Sobald die betreffenden Daten nicht mehr benötigt werden, sind Unternehmen dazu verpflichtet, diese Daten zu löschen. Gleiches gilt, sobald die betroffenen Personen ihre Einwilligung zur Verarbeitung von Daten zurückziehen.
Des Weiteren haben Personen das Recht, von Unternehmen Auskunft über gespeicherte personenbezogene Daten zu erhalten und gegebenenfalls deren Löschung zu beantragen.
Unternehmen können dazu verpflichtet sein, Datenschutzbeauftragte zu ernennen. Das gilt insbesondere dann, wenn in einem Unternehmen mindestens 20 Mitarbeitende mit der (automatisierten) Verarbeitung personenbezogener Daten beschäftigt sind.
Anforderungen an DSGVO-konforme Apps
Die DSGVO fordert nicht nur den Schutz der Integrität und Vertraulichkeit von Unternehmensdaten auf mobilen Geräten, gleich ob sie sich im Eigentum der Firma oder des jeweiligen Nutzers (BYOD) befinden.
Sie fordert auch, dass Unternehmen geeignete Maßnahmen zum Schutz von Daten durch eine angemessene Verschlüsselung treffen. Daten müssen dabei nicht nur auf dem mobilen Endgerät selbst, sondern auch während der Übertragung verschlüsselt werden. Außerdem ist eine ausführliche Dokumentation der jeweiligen Schutzmechanismen erforderlich, die auch unabhängig von konkreten Schadensfällen jederzeit vorgelegt werden kann.
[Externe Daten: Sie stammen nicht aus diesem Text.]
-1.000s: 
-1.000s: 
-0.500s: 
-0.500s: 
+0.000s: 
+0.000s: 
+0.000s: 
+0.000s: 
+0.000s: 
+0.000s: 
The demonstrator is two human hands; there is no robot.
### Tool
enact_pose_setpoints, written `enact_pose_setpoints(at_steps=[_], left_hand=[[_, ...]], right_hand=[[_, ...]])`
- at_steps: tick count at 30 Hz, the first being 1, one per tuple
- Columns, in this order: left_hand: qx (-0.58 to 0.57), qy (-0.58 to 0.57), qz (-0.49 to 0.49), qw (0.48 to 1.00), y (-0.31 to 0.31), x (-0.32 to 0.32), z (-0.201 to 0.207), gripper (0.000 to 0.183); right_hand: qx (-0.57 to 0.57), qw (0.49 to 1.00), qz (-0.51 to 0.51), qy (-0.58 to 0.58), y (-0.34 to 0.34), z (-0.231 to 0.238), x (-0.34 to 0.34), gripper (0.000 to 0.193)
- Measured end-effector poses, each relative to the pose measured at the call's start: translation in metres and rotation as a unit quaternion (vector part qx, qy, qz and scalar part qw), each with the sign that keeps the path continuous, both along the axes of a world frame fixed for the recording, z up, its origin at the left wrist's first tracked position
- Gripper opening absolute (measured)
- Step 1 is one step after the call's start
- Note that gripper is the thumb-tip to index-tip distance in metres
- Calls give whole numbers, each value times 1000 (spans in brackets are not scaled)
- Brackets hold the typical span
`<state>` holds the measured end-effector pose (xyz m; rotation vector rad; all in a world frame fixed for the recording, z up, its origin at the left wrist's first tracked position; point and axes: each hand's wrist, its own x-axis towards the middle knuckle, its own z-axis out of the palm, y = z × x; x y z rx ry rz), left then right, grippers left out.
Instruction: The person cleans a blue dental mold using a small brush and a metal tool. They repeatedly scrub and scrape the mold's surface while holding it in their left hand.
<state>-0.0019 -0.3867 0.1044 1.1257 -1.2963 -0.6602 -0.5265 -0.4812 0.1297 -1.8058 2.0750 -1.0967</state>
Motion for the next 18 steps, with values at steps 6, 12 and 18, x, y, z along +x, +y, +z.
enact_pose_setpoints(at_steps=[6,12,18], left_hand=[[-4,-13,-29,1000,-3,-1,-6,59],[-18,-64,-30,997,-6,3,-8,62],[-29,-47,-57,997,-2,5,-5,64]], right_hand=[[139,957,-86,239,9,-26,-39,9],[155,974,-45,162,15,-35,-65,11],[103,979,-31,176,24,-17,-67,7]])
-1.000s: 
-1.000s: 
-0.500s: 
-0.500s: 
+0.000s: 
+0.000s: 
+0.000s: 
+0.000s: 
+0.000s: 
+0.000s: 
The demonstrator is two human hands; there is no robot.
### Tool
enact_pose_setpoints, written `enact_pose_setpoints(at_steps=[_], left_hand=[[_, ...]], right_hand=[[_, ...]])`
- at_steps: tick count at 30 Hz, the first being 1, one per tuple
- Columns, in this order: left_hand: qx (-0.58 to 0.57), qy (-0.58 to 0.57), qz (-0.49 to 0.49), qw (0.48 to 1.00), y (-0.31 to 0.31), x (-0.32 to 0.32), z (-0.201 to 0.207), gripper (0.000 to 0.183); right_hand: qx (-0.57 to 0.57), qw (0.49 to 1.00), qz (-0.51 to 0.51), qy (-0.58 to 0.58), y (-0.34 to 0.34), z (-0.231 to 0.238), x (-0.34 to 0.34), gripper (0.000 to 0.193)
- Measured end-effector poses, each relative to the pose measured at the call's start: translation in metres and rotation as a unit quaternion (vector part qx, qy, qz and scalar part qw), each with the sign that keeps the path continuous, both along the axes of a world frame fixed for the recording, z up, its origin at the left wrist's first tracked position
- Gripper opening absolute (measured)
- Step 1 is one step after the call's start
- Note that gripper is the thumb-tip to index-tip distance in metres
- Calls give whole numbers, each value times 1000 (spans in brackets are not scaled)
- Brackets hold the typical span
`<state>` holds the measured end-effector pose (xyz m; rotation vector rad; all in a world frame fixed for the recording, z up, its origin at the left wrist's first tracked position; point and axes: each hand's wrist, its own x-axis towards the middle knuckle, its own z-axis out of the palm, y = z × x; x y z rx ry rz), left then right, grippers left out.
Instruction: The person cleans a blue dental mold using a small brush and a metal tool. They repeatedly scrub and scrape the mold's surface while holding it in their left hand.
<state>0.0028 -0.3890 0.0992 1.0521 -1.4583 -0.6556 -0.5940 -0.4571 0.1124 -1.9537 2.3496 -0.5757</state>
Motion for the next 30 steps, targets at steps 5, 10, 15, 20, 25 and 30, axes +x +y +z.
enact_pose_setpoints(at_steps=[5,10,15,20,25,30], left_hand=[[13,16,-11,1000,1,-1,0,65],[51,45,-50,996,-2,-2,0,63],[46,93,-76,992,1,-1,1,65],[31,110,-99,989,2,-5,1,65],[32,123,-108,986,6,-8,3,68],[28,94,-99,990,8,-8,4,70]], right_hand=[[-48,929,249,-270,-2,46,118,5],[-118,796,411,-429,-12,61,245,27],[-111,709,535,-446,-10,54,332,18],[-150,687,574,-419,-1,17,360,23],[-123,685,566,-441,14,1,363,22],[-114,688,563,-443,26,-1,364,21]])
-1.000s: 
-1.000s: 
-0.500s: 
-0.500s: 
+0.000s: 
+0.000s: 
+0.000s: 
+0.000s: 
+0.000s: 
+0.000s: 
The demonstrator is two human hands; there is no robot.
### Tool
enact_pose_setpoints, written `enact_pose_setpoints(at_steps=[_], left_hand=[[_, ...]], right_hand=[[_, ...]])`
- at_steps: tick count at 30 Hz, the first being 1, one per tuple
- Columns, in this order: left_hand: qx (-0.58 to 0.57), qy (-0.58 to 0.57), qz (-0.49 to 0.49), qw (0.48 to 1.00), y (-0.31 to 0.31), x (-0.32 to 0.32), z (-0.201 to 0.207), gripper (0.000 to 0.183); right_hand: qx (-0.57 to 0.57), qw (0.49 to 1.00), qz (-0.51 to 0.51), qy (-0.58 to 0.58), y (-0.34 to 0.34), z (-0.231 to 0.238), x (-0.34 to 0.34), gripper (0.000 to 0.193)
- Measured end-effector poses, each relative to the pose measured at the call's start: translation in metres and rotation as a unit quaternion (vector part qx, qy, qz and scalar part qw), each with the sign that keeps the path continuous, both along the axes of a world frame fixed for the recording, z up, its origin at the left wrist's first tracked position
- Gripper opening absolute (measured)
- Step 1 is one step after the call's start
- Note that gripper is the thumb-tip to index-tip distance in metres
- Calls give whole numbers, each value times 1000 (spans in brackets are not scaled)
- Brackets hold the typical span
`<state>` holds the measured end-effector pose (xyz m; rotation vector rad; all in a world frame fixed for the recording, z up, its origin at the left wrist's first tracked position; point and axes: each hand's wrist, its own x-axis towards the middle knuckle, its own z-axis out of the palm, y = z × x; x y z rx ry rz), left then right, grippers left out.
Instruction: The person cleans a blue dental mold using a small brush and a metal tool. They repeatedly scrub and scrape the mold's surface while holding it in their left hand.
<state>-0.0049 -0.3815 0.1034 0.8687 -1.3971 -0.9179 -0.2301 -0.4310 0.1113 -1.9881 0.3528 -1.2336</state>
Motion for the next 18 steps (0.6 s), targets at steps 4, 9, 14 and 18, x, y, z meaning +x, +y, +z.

Unternehmen können die Anforderungen an mobile Applikationen nur erfüllen, indem sie Container-basierte Apps verwenden, da nur diese die Trennung von geschäftlichen und privaten Daten zuverlässig sicherstellen können. Denn: Befinden sich die betrieblichen Daten und Anwendungen in einem verschlüsselten Container und wird auch die Kommunikation vom mobilen Endgerät in die Unternehmens-IT lückenlos verschlüsselt, so sind die entsprechenden Vorgaben erfüllt.
Folgen eines DSGVO-Verstoßes: Bußgelder und Meldepflicht
Die DSGVO sieht für Datenschutzverstöße ein Bußgeld von bis zu 20 Millionen Euro vor – oder einen Betrag in Höhe von bis zu vier Prozent des weltweiten Jahresumsatzes.
Darüber hinaus können Betroffene eines Datenlecks Schadenersatz verlangen, sofern sie von der widerrechtlichen Verarbeitung ihrer Daten geschädigt wurden – materiell wie immateriell (vgl. Art. 82 DSGVO).
Kommt es in einem Unternehmen zu einem Datenschutzverstoß, bei dem der Schutz personenbezogener Daten verletzt wird, muss dieser innerhalb von 72 Stunden bei den zuständigen Datenschutzbehörden gemeldet werden. Schicken Sie beispielsweise eine E-Mail mit Rechnungs- oder Steuerdaten an einen falschen Empfänger oder speichern Sie sensible Daten ohne ausreichende Verschlüsselung auf einem Datenträger, kann es sich dabei um einen meldepflichtigen DSGVO-Verstoß handeln. Fragen Sie in einem solchen Fall am besten Ihre Datenschutzbeauftragten. Und beachten Sie: Haben Sie keine Datenschutzbeauftragten ernannt, obwohl Sie dazu verpflichtet wären, handelt es sich dabei auch um einen DSGVO-Verstoß.